POLITICA - 26 maggio 2026, 15:08

Firme in Consiglio a Biella, Olivero replica al Pd: “Nessuna intimidazione”

La dichiarazione del sindaco di Biella

Firme in Consiglio a Biella, Olivero replica al Pd: “Nessuna intimidazione”

Riceviamo e pubblichiamo una nota del Comune di Biella in merito all'intervento del sindaco di Biella Marzio Olivero oggi martedì 26 maggio in consiglio comunale in merito alla vicenda delle firme dei consiglieri di opposizione alla mozione di sfiducia dell'assessore Amedeo Paraggio. 

«Nel mio intervento di oggi in Consiglio Comunale ho ritenuto doveroso chiarire, ancora una volta, che le decisioni assunte nella vicenda relativa alle firme dei consiglieri di opposizione e ai successivi sviluppi non sono mai state dettate dalla volontà di alzare il livello dello scontro politico né tantomeno da intenti intimidatori. Ho agito esclusivamente nel rispetto dei doveri connessi al ruolo istituzionale che ricopro, senza margini di discrezionalità o valutazioni di opportunità politica.

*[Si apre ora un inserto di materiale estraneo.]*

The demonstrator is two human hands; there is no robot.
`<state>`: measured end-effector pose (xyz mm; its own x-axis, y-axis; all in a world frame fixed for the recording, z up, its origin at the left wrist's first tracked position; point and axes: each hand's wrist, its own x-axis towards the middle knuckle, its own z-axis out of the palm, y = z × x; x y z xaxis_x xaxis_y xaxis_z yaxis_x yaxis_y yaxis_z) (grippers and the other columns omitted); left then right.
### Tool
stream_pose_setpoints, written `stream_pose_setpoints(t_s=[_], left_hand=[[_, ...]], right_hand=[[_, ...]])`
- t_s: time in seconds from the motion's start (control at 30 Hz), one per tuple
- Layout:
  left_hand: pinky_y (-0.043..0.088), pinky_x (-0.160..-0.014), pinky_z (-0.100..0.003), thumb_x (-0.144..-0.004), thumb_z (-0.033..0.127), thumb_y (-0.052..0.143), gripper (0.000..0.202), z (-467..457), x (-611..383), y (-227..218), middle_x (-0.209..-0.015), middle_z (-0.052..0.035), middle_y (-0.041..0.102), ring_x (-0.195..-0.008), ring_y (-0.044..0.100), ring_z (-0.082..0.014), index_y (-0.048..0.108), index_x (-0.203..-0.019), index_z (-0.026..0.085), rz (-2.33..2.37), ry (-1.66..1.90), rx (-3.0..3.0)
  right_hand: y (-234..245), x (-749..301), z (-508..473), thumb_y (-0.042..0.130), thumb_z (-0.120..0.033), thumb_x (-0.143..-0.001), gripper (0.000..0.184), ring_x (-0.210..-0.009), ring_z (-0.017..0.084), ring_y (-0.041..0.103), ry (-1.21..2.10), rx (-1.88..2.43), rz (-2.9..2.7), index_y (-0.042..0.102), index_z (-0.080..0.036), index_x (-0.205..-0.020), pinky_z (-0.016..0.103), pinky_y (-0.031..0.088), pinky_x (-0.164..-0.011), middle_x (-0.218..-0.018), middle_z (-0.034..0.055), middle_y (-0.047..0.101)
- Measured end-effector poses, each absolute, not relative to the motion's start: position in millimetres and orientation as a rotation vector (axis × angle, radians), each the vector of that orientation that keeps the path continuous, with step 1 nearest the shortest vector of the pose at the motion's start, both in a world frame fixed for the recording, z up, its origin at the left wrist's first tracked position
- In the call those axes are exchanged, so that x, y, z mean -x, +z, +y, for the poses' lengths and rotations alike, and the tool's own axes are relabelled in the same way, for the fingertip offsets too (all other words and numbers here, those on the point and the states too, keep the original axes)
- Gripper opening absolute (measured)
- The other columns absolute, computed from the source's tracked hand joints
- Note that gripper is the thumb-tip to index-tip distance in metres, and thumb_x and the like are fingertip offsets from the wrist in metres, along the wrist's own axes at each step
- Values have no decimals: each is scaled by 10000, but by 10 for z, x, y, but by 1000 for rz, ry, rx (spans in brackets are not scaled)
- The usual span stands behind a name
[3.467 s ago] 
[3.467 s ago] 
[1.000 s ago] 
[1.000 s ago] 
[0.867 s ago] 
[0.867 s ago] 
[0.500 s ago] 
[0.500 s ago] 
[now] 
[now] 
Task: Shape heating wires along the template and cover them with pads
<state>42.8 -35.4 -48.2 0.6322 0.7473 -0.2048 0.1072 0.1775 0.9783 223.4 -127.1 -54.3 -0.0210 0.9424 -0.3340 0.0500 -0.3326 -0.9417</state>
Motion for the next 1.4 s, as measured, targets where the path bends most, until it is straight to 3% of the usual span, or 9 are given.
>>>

In questi mesi si è assistito ad una crescente rigidità nei toni e nei metodi del confronto politico, con il ricorso ad azioni formali e giudiziarie da parte delle opposizioni che hanno chiamato in causa non soltanto decisioni dell’Aula ma anche l’onorabilità personale del sottoscritto. Iniziative pienamente legittime, certo, ma che dimostrano come il livello del confronto fosse già stato portato su un terreno particolarmente duro ben prima delle polemiche di questi giorni. Respingo quindi con fermezza le accuse mosse dal consigliere Basso e dal Partito Democratico. Trovo singolare che oggi si parli di esasperazione dei toni da parte della maggioranza quando, nei mesi scorsi, proprio l’opposizione ha alimentato una campagna politica culminata persino nelle dimissioni di un assessore.

Nel suo intervento il consigliere Basso ha inoltre dimostrato di non aver colto il senso delle parole pronunciate in Aula, attribuendomi sentimenti di risentimento personale che non appartengono né al mio modo di fare politica né al mio ruolo istituzionale. Allo stesso modo, parlare di mancanza di coraggio da parte del Sindaco significa ignorare un dato evidente: il Sindaco si è assunto fino in fondo le proprie responsabilità recandosi personalmente in Procura. Sarebbe forse stato più semplice scegliere il silenzio o voltarsi dall’altra parte.

Credo invece che il vero tema sia un altro: chi ricopre incarichi pubblici ha il dovere di agire secondo legge e coscienza, anche quando questo può risultare scomodo o politicamente sfavorevole. Un amministratore serio non può mettere sulla bilancia convenienza personale e dovere istituzionale.

Rimane infine la necessità, che dovrebbe appartenere a tutti, di preservare il rispetto delle istituzioni, dei consiglieri comunali, degli uffici e dei collaboratori comunali, evitando di trascinare l’Ente in polemiche e tensioni che finiscono inevitabilmente per danneggiare il clima amministrativo e il rapporto con i cittadini.»